A 6,000-year-old Stone Age burial of a woman with a baby cradled in her arm discovered in 2015 in the central Netherlands city of Nieuwegein. It is the oldest infant burial ever found in the Netherlands
Left: The baby was found tucked under its mother’s arm in a grave in Nieuwegein, the Netherlands. Right: An artist’s impression of the grave. Nieuwegein township
Archaeologists in Holland have found the 6,000-year-old remains of a baby cradled in the arm of the woman believed to be its mother.
The infant, which experts believe may have been a newborn or as old as 6 months at the time of its death, was found during an excavation in Nieuwegein by archaeological consultants BAAC and RAAP. The site is the oldest baby grave ever discovered in the country.
Buried under about 6.5 feet of clay and peat at what is now a modern business park, the touching find stunned archaeologists.

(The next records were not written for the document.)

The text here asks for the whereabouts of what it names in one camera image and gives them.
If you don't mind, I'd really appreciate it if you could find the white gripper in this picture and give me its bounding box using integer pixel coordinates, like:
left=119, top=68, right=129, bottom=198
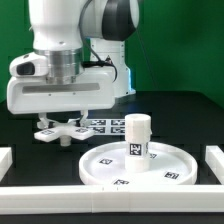
left=7, top=68, right=115, bottom=130

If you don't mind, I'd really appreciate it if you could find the white right fence block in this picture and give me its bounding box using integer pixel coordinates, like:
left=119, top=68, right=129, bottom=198
left=205, top=145, right=224, bottom=185

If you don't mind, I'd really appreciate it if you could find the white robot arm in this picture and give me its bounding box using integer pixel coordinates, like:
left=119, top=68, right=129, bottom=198
left=7, top=0, right=139, bottom=115

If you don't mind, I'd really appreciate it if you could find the white left fence block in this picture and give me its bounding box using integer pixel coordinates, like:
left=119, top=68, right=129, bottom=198
left=0, top=147, right=13, bottom=182

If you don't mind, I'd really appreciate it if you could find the white front fence rail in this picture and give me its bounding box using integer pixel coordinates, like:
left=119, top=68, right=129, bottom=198
left=0, top=185, right=224, bottom=215

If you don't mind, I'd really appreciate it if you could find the white fence block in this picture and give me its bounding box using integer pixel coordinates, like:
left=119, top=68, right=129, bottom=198
left=0, top=147, right=13, bottom=182
left=205, top=145, right=224, bottom=185

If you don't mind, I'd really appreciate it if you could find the white cross-shaped table base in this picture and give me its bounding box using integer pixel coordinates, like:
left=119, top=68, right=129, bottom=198
left=34, top=121, right=94, bottom=147

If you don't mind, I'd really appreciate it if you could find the white fiducial marker sheet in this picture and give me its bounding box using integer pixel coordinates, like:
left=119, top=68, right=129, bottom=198
left=87, top=119, right=125, bottom=136

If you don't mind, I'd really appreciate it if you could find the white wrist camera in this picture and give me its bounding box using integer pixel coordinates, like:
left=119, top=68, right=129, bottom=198
left=9, top=52, right=49, bottom=77

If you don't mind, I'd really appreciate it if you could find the white round table top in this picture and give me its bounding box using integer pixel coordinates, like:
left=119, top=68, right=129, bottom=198
left=79, top=141, right=198, bottom=186

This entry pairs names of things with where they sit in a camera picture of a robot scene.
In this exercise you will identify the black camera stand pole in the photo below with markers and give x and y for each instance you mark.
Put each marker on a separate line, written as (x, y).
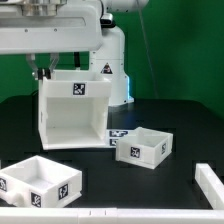
(77, 61)

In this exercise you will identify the white drawer cabinet box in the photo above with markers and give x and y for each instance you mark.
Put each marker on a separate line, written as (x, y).
(73, 109)

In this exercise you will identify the white drawer without knob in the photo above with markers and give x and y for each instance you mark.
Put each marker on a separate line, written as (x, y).
(144, 147)

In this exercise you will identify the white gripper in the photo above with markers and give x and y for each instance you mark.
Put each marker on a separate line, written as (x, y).
(29, 35)

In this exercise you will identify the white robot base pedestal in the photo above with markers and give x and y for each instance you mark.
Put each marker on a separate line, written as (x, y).
(109, 59)

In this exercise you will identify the fiducial marker sheet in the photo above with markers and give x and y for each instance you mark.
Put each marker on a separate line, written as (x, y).
(113, 135)

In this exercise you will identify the white drawer with knob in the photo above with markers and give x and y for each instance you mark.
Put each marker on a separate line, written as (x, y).
(40, 183)

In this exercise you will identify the white right fence rail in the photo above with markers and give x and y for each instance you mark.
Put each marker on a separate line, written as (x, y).
(211, 185)

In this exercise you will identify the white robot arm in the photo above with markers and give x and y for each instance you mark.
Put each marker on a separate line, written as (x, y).
(50, 9)

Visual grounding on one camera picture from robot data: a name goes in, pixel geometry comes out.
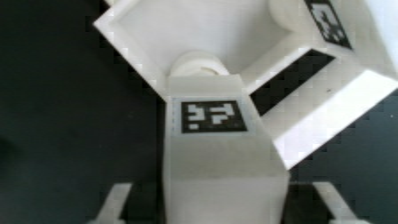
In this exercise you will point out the white chair seat part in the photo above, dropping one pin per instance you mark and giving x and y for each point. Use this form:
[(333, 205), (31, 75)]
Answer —
[(157, 28)]

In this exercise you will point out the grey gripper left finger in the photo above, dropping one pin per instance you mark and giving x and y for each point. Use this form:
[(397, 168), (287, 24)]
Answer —
[(111, 211)]

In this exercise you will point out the white tagged chair leg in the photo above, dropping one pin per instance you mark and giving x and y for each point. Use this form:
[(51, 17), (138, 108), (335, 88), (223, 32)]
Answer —
[(333, 24)]

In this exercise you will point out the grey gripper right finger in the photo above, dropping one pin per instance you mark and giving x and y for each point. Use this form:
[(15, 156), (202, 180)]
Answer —
[(344, 216)]

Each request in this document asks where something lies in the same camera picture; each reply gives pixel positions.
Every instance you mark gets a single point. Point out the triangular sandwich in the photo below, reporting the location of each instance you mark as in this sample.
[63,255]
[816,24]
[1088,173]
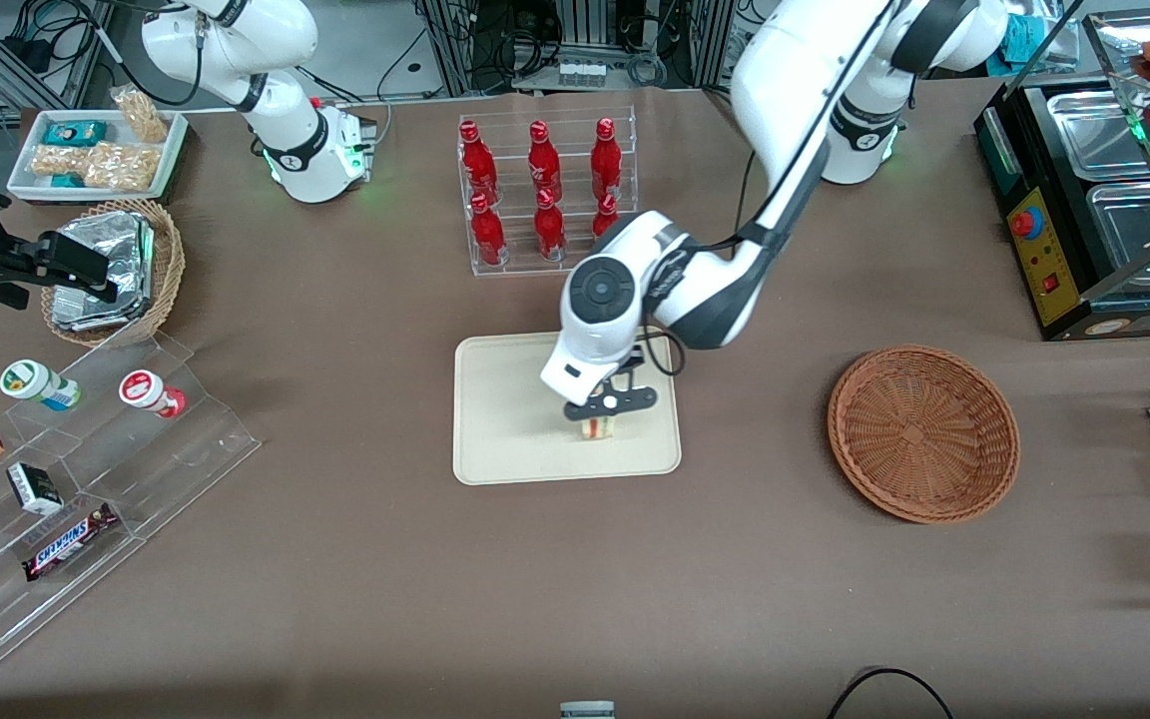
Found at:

Experts were surprised to find the baby next to the remains of a young woman, who was aged between 20 and 30 at the time of her death. The woman’s burial position, however, was unusual for the local region’s neolithic Swifterbant culture. “It had already been noticed that the woman’s left arm was right along her body, but that her right arm was bent,” explained the township of Nieuwegein, in a statement translated from Dutch.
Bone fragments of a baby were discovered at the woman’s right arm, including the skull, the jaw with teeth, the collarbone and a leg.
“This is a fantastic find,” said BAAC archaeologist Kirsten Leijnse, in the statement. “Whether the baby (and perhaps the woman) died at birth, we are not sure yet.”
DNA analysis will now be undertaken to determine whether the woman is indeed the baby’s mother, and also find out the baby’s gender.